What you need to do – Copy the data that follows, character for character, minus the pictures.
___
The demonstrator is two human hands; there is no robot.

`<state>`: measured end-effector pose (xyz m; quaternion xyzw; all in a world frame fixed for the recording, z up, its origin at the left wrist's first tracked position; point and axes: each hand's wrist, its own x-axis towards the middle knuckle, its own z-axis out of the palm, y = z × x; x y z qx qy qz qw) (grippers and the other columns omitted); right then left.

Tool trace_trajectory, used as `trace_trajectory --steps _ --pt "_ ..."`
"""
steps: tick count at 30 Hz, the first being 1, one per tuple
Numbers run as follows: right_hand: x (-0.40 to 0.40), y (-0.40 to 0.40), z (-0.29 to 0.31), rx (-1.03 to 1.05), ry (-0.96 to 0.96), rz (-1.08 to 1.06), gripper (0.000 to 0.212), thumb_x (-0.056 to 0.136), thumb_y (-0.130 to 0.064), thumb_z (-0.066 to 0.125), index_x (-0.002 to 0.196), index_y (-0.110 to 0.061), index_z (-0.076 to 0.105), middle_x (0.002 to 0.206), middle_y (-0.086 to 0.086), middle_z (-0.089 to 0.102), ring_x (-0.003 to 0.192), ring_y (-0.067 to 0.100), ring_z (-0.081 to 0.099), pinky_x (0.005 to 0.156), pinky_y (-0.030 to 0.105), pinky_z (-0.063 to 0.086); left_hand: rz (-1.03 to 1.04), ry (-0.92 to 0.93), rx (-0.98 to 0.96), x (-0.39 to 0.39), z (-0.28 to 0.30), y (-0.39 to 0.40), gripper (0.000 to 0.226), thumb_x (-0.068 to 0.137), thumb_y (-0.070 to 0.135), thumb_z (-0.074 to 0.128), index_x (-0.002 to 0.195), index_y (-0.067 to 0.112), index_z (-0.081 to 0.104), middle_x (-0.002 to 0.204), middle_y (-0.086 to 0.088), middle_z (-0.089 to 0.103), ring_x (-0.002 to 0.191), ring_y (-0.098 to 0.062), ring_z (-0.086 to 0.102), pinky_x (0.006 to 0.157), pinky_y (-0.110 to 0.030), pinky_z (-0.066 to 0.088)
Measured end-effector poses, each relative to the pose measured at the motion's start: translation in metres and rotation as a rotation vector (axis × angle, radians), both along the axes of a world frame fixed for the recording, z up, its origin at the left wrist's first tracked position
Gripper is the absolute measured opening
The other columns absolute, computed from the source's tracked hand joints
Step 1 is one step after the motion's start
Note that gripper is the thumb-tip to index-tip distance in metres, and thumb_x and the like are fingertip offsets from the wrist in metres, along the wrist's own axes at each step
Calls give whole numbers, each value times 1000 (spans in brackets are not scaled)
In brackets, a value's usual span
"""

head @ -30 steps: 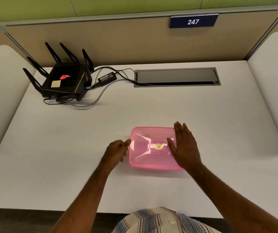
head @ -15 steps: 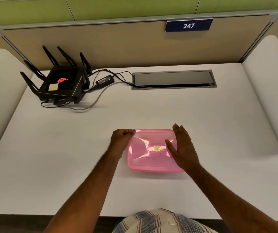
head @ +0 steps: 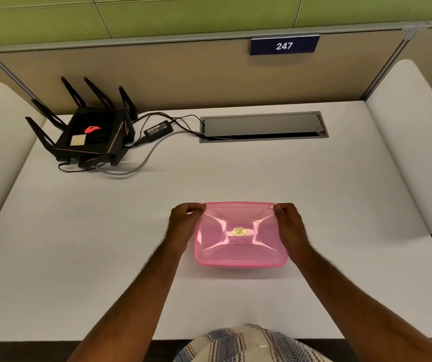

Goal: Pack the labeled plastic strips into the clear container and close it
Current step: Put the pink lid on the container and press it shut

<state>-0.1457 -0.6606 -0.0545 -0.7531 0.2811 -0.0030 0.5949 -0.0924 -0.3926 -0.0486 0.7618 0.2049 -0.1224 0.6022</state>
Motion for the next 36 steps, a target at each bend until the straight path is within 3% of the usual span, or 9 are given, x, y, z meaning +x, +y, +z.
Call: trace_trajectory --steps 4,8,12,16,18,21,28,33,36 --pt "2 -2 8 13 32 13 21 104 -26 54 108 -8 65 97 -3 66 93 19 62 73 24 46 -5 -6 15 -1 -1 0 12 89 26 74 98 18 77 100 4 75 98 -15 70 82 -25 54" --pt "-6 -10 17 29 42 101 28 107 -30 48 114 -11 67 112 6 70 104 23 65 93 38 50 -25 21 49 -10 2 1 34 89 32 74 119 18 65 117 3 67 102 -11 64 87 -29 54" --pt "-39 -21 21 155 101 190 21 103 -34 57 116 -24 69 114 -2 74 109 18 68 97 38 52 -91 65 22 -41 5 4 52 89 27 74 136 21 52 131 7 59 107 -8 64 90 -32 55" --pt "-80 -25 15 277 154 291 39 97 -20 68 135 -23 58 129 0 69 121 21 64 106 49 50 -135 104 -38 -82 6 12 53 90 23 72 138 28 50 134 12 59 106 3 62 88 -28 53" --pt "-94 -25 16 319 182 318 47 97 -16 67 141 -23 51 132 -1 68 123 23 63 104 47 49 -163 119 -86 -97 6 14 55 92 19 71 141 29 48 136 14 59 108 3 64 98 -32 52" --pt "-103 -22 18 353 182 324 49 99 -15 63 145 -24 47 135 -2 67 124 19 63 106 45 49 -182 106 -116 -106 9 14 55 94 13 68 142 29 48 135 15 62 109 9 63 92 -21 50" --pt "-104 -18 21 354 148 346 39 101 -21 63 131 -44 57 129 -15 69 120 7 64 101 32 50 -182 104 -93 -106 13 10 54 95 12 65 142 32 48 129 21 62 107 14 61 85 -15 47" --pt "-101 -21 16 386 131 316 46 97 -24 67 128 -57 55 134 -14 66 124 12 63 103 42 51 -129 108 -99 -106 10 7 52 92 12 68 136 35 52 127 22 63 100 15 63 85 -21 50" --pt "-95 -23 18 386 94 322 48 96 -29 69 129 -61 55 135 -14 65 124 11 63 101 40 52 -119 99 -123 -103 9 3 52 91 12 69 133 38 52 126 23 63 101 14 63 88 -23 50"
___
Answer to the problem –
The demonstrator is two human hands; there is no robot.

`<state>`: measured end-effector pose (xyz m; quaternion xyzw; all in a world frame fixed for the recording, z up, its origin at the left wrist's first tracked position; point and axes: each hand's wrist, its own x-axis towards the middle knuckle, its own z-axis out of the palm, y = z × x; x y z qx qy qz qw) (grippers and the other columns omitted); right then left.

Tool trace_trajectory, used as `trace_trajectory --steps _ --pt "_ ..."`
"""
steps: tick count at 30 Hz, the first being 1, one per tuple
Numbers run as follows: right_hand: x (-0.40 to 0.40), y (-0.40 to 0.40), z (-0.29 to 0.31), rx (-1.03 to 1.05), ry (-0.96 to 0.96), rz (-1.08 to 1.06), gripper (0.000 to 0.212), thumb_x (-0.056 to 0.136), thumb_y (-0.130 to 0.064), thumb_z (-0.066 to 0.125), index_x (-0.002 to 0.196), index_y (-0.110 to 0.061), index_z (-0.076 to 0.105), middle_x (0.002 to 0.206), middle_y (-0.086 to 0.086), middle_z (-0.089 to 0.102), ring_x (-0.003 to 0.192), ring_y (-0.067 to 0.100), ring_z (-0.081 to 0.099), pinky_x (0.005 to 0.156), pinky_y (-0.030 to 0.105), pinky_z (-0.063 to 0.086); left_hand: rz (-1.03 to 1.04), ry (-0.92 to 0.93), rx (-0.98 to 0.96), x (-0.39 to 0.39), z (-0.28 to 0.30), y (-0.39 to 0.40), gripper (0.000 to 0.226), thumb_x (-0.068 to 0.137), thumb_y (-0.070 to 0.135), thumb_z (-0.074 to 0.128), index_x (-0.002 to 0.195), index_y (-0.067 to 0.112), index_z (-0.081 to 0.104), middle_x (-0.002 to 0.204), middle_y (-0.086 to 0.088), middle_z (-0.089 to 0.103), ring_x (-0.002 to 0.191), ring_y (-0.098 to 0.062), ring_z (-0.086 to 0.102), pinky_x (0.006 to 0.157), pinky_y (-0.110 to 0.030), pinky_z (-0.066 to 0.088)
Measured end-effector poses, each relative to the pose measured at the motion's start: translation in metres and rotation as a rotation vector (axis × angle, radians), both along the axes of a world frame fixed for the recording, z up, its origin at the left wrist's first tracked position
Gripper is the absolute measured opening
The other columns absolute, computed from the source's tracked hand joints
Step 1 is one step after the motion's start
Note that gripper is the thumb-tip to index-tip distance in metres, and thumb_x and the like are fingertip offsets from the wrist in metres, along the wrist's own axes at each step
Calls give whole numbers, each value times 1000 (spans in brackets are not scaled)
In brackets, a value's usual span
"""

head @ -30 steps: 
head @ -15 steps: 
head @ +0 steps: 

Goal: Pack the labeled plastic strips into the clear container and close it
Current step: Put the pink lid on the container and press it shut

<state>-0.1457 -0.6606 -0.0545 -0.7531 0.2811 -0.0030 0.5949 -0.0924 -0.3926 -0.0486 0.7618 0.2049 -0.1224 0.6022</state>
Motion for the next 36 steps, a target at each bend until the straight path is within 3% of the usual span, or 9 are given, x, y, z meaning +x, +y, +z.
Call: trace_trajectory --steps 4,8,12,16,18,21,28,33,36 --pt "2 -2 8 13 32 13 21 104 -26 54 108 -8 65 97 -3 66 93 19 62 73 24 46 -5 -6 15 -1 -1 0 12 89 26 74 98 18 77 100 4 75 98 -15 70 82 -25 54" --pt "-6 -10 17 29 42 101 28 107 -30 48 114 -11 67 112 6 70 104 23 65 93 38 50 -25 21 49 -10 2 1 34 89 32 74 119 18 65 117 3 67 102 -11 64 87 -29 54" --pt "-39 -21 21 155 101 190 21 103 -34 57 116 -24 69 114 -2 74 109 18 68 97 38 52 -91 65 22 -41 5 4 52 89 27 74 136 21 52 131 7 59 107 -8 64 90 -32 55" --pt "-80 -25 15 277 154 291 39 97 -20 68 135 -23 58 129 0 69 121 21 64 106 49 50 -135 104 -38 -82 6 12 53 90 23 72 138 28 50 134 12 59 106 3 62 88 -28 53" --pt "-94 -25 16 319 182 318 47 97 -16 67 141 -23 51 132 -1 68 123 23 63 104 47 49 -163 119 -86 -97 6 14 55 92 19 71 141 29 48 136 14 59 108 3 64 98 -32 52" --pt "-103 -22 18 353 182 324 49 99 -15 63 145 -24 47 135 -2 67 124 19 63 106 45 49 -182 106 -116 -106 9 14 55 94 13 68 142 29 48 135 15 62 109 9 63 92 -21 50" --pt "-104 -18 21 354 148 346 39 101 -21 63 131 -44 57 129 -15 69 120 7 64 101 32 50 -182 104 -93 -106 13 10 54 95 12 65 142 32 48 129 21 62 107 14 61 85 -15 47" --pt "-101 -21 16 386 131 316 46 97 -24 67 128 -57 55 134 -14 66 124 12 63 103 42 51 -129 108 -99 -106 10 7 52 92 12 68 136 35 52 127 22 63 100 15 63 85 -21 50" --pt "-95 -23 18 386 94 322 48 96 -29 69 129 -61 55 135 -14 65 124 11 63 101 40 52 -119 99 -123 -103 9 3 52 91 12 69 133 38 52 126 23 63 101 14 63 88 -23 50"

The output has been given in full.